Will AI replace certified copywriters like me? Are we soon to become defunct, a bit like projectionists, Ceefax editors or VHS tape re-winders?
Yes, those were jobs back in the day.
Having done lots of different jobs, many of which don’t exist anymore, I’m more interested than genuinely concerned.
This is despite some companies already replacing copywriters and designers!
Why aren’t I worried?
Because AI cannot and will never be able to replace the human voice or our lived experiences.
I find it hard enough to explain why the Brits find the name “Colin” so hilarious or explain Monty Python, let alone teach AI software why it’s funny.
Actually, as a copywriter I think AI can actually help me, help you.
Why AI can’t replace a great copywriter
The human touch
With AI able to churn out generic content for all sites, in order for your written content to stand out you’ll need to show-off your “humanity.”
If you don’t have the time to write, then a copywriter can create content that is unique, personalised and “human.”
It’s hard enough wading through the bland corporate-speak of websites and blogs, let alone leaving AI in charge of it.
AI can’t do all the stuff that makes your blog be found.
By that, I mean adding images, alt text, and creating intriguing meta descriptions. It also can’t create links to your relevant content.

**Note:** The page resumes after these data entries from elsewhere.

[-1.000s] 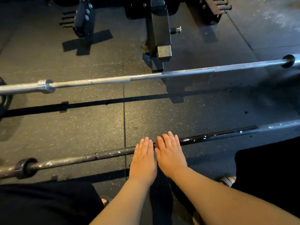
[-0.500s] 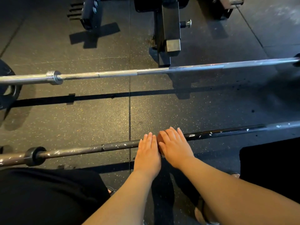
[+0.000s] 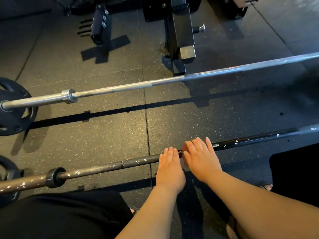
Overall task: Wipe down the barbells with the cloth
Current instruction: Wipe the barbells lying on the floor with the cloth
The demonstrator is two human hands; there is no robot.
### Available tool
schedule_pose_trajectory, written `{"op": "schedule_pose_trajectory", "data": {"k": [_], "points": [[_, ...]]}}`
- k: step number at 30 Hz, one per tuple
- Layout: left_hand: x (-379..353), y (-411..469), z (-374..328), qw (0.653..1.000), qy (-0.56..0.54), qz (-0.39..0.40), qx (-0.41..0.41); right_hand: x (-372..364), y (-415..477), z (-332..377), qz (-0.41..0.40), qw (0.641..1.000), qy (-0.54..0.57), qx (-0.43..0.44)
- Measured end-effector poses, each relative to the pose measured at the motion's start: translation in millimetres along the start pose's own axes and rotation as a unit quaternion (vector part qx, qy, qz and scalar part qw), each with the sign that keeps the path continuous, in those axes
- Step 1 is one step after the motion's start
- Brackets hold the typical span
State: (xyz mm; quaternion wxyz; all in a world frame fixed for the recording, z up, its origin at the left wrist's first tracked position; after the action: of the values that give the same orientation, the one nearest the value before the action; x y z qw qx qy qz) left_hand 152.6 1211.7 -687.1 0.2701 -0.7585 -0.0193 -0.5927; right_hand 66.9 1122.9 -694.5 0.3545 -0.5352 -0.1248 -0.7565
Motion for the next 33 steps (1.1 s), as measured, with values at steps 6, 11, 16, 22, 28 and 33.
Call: {"op": "schedule_pose_trajectory", "data": {"k": [6,11,16,22,28,33], "points": [[-3.4,-0.8,2.2,1.0,-0.002,-0.005,0.005,-15.0,-4.3,8.5,-0.003,0.999,0.018,-0.039],[-3.2,4.5,1.6,1.0,0.002,-0.004,0.007,-8.8,2.4,5.4,0.046,0.999,0.013,0.025],[-3.1,6.3,1.7,1.0,-0.002,-0.007,0.015,-25.7,-2.5,26.8,0.077,0.995,-0.029,0.05],[-3.7,5.2,2.1,1.0,0.005,0.016,0.007,4.2,3.0,-5.8,0.016,1.0,-0.008,-0.013],[-2.6,4.6,-0.2,1.0,0.002,0.006,0.015,-18.7,-1.7,18.0,0.007,1.0,0.021,-0.008],[-5.0,7.1,1.7,1.0,-0.001,0.025,0.011,9.4,0.3,-5.9,-0.032,0.999,0.008,-0.006]]}}
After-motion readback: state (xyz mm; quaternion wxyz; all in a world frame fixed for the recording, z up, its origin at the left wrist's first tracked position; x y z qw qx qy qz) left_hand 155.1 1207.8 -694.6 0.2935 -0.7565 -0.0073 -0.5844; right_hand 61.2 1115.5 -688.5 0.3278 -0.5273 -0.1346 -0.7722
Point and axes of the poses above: each hand's wrist, its own y-axis towards the middle knuckle, its own x-axis out of the back of the hand, z = x × y, the point moved 8 cm from there along y, towards the middle knuckle, and after that the axes turned 14 degrees about y, right-handed, at the moved point
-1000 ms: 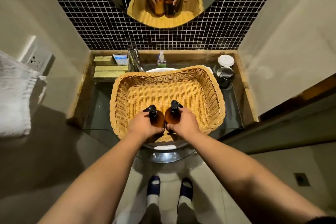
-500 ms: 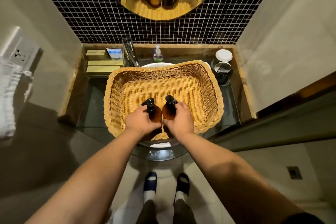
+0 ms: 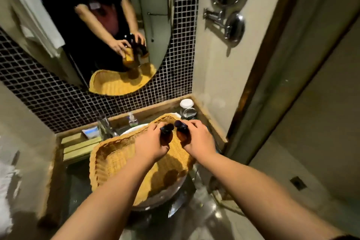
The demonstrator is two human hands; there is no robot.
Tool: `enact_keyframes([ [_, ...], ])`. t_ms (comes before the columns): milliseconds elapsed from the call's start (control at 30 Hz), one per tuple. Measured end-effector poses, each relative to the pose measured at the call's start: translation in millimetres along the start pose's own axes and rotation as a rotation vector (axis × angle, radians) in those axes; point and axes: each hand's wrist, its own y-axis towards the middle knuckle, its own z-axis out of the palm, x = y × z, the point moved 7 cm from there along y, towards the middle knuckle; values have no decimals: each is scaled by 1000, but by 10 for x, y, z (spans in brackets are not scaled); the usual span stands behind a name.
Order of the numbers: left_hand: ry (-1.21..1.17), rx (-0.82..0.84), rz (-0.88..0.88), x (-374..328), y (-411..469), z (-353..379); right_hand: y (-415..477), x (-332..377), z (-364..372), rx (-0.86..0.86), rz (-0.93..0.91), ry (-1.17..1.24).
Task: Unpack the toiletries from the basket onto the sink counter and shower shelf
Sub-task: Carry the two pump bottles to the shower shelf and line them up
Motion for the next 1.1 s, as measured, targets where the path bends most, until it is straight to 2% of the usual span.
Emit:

Yes, AI can speed up blog writing, but it’s still going to need you and me to edit it to make it discoverable, and relevant and build its authority.
Connecting with your customer
AI can’t – as of yet – know who your customer is in very much detail.
As a copywriter, I spend time researching and getting to know your customers better so I can write better for them.
That usually means digging around in comments on your social media posts, reading your reviews, and checking out your followers.
They may have particular pain points that need to be addressed or terminology that they use.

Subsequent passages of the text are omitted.